-- DATA SECTION --
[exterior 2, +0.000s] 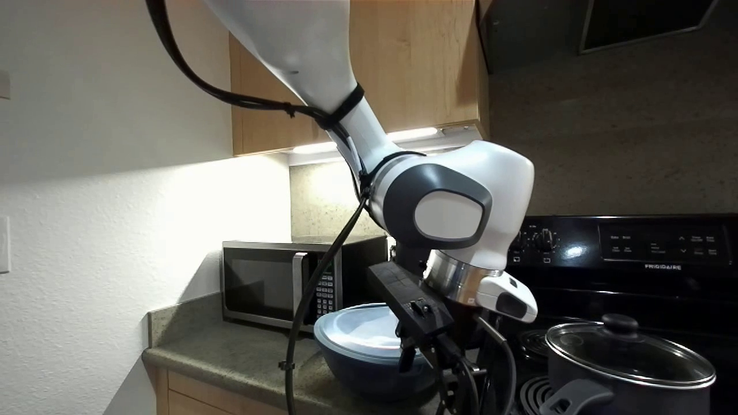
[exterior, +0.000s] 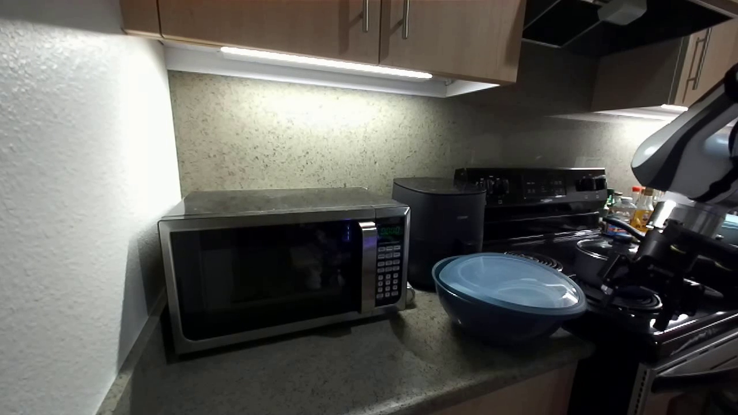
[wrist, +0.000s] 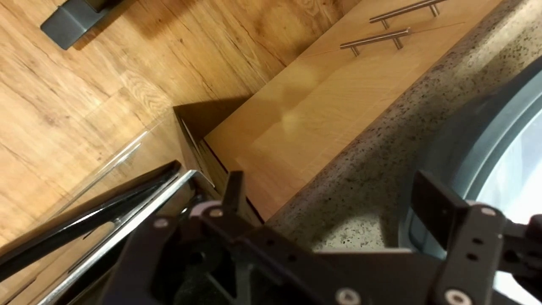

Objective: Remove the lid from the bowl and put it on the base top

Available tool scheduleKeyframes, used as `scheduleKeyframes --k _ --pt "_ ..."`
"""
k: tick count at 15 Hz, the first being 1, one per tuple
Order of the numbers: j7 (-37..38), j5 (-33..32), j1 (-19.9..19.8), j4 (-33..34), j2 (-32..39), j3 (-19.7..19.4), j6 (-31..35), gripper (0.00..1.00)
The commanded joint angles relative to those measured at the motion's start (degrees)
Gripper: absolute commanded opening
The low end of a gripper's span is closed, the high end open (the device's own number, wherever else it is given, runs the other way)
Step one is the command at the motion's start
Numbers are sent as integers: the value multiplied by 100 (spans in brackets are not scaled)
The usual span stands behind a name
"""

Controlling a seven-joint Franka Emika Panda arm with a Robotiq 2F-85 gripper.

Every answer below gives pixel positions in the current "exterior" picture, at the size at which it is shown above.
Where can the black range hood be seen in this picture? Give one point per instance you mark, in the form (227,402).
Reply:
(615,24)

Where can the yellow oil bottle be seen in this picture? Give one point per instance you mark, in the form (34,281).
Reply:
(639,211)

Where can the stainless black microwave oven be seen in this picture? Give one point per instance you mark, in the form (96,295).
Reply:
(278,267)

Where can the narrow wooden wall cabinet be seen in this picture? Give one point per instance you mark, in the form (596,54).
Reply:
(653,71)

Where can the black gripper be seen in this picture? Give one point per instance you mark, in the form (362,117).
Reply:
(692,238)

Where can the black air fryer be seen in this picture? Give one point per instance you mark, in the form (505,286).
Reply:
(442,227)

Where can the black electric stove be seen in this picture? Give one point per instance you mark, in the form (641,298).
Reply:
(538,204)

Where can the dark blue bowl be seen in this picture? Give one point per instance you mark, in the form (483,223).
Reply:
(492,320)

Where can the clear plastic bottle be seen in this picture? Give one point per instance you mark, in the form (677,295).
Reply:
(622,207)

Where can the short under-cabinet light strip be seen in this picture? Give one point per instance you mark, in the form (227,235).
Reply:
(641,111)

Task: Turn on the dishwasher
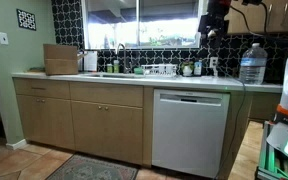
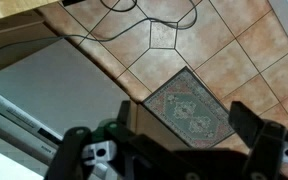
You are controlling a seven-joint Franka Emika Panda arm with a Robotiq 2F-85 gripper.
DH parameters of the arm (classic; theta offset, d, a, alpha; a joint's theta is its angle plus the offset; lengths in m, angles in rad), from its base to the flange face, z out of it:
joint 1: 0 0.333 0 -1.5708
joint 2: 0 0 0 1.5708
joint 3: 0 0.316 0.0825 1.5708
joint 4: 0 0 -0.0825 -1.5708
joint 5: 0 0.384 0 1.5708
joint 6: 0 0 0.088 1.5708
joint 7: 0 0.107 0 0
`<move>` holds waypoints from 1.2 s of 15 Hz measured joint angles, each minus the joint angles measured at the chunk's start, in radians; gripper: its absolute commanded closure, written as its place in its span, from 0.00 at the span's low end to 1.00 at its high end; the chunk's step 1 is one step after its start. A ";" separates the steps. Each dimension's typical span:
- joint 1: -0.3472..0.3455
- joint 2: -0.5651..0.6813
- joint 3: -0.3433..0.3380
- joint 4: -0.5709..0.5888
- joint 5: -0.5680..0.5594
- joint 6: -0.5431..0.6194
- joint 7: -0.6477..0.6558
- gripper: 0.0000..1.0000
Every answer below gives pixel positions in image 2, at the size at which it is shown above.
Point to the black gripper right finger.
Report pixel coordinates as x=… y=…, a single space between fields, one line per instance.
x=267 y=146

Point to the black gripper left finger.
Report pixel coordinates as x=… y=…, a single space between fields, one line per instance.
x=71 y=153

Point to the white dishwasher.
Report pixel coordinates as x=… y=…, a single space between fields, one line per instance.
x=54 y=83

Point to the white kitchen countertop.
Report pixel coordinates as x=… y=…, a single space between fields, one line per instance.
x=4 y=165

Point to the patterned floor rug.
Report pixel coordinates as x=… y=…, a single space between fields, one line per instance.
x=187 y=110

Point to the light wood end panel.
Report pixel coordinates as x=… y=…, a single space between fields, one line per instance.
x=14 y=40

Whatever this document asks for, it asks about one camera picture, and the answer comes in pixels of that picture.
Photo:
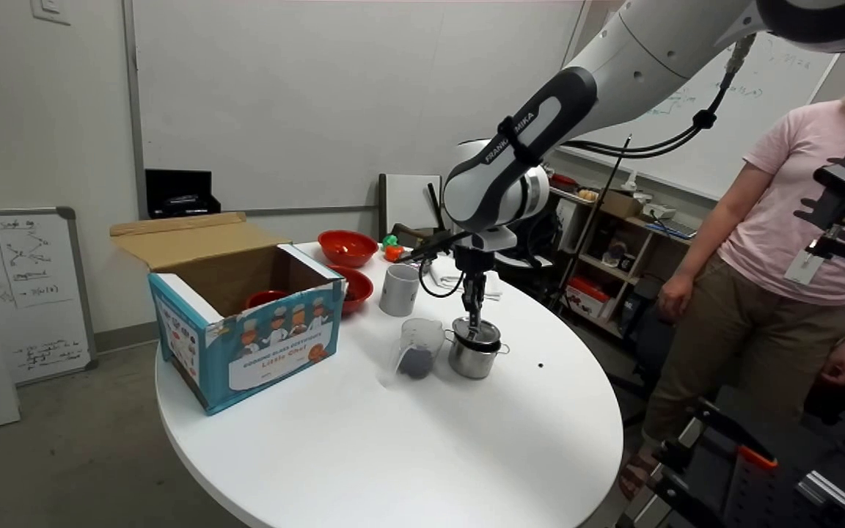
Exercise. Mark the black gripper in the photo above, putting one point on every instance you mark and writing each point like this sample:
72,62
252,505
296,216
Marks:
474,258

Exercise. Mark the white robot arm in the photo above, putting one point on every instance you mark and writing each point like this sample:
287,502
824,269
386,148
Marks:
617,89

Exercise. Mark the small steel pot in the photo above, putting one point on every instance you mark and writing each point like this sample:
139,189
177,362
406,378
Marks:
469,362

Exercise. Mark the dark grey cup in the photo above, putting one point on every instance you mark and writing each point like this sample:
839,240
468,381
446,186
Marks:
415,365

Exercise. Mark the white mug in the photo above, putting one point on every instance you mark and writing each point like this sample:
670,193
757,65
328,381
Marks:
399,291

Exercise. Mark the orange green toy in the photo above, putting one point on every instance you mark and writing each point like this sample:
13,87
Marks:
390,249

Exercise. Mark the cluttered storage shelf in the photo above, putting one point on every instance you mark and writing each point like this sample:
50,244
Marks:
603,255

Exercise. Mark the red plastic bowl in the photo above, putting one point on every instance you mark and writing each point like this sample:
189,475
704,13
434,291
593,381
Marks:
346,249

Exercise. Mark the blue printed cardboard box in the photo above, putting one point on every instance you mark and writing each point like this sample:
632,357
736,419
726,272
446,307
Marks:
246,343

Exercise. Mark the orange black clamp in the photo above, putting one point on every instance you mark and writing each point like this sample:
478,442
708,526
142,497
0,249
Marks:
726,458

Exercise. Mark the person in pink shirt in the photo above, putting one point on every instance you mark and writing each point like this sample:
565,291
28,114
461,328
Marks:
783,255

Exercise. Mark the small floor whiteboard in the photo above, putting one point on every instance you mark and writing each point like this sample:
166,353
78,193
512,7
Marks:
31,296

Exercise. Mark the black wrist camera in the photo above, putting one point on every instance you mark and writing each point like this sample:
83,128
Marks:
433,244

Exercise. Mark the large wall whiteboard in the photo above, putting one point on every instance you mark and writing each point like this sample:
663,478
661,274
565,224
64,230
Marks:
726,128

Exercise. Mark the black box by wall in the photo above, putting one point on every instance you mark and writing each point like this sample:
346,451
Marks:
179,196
* * *
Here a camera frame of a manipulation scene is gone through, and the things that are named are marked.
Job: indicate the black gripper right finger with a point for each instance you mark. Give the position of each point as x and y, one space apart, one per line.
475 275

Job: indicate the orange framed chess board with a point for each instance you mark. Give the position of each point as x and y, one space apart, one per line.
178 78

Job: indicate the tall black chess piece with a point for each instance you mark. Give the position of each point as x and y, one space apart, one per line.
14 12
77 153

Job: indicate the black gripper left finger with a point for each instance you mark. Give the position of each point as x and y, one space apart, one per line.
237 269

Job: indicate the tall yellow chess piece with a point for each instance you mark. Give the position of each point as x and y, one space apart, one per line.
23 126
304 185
* * *
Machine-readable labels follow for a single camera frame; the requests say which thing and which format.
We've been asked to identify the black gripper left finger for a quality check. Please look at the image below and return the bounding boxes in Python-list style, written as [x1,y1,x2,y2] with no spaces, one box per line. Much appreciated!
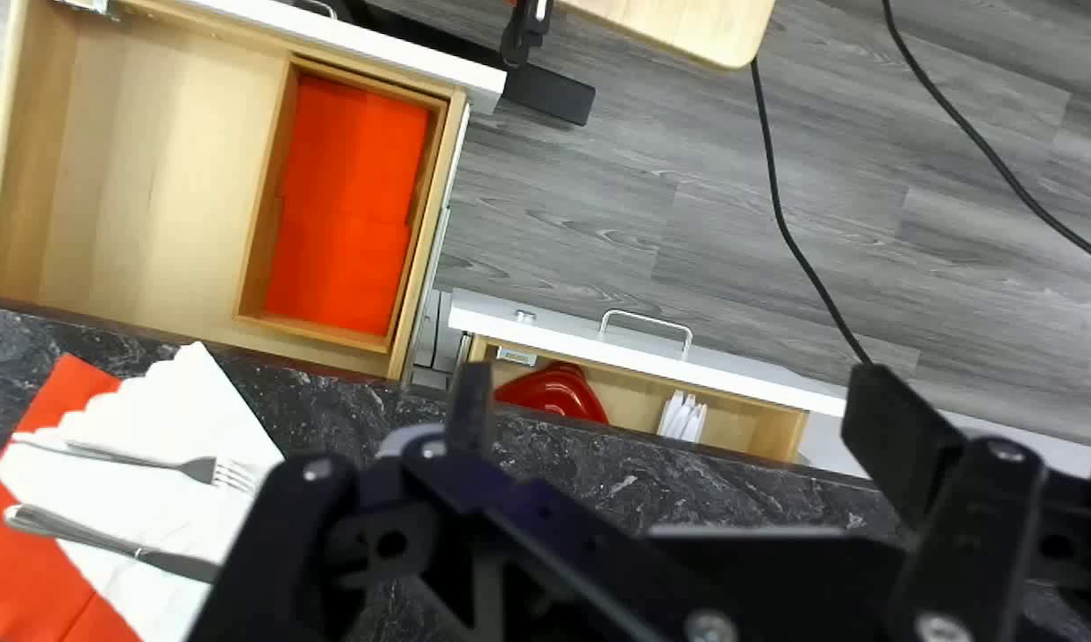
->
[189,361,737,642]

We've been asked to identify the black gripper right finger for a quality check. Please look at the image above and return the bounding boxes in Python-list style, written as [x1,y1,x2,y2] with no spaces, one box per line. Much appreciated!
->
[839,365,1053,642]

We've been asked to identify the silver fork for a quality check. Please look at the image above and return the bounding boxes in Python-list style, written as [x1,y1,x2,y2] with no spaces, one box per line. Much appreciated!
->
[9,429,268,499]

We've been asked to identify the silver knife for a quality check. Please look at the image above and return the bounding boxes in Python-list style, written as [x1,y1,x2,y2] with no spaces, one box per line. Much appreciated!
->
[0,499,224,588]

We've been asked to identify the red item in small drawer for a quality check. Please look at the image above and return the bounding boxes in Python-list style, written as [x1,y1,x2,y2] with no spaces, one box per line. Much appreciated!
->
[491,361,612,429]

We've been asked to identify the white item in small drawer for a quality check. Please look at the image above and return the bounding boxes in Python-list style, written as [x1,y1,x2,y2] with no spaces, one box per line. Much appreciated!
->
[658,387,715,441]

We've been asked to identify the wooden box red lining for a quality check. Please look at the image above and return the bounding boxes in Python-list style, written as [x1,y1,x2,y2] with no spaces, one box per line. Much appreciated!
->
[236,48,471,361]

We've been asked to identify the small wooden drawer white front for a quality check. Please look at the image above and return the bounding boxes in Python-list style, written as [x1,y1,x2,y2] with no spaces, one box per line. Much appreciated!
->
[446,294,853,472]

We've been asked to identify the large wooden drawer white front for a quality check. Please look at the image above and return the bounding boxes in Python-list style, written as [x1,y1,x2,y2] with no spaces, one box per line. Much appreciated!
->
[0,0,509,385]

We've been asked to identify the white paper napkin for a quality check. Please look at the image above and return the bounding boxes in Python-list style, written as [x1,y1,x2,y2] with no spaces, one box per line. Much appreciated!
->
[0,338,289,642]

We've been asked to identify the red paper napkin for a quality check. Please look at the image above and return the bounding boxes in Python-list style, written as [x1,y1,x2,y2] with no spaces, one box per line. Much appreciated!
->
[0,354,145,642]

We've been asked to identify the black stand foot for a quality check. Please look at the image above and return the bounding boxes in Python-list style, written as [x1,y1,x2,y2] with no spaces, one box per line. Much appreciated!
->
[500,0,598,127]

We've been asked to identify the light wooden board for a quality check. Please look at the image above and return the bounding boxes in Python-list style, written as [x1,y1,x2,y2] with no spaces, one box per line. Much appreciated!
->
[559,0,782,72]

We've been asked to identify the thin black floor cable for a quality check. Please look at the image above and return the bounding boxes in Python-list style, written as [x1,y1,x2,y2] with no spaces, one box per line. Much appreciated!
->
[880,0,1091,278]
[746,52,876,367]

-- EXERCISE PROMPT --
On how many lines of the data does the word "bottle" appear? Reply with the number alone.

-- TASK SOLUTION --
2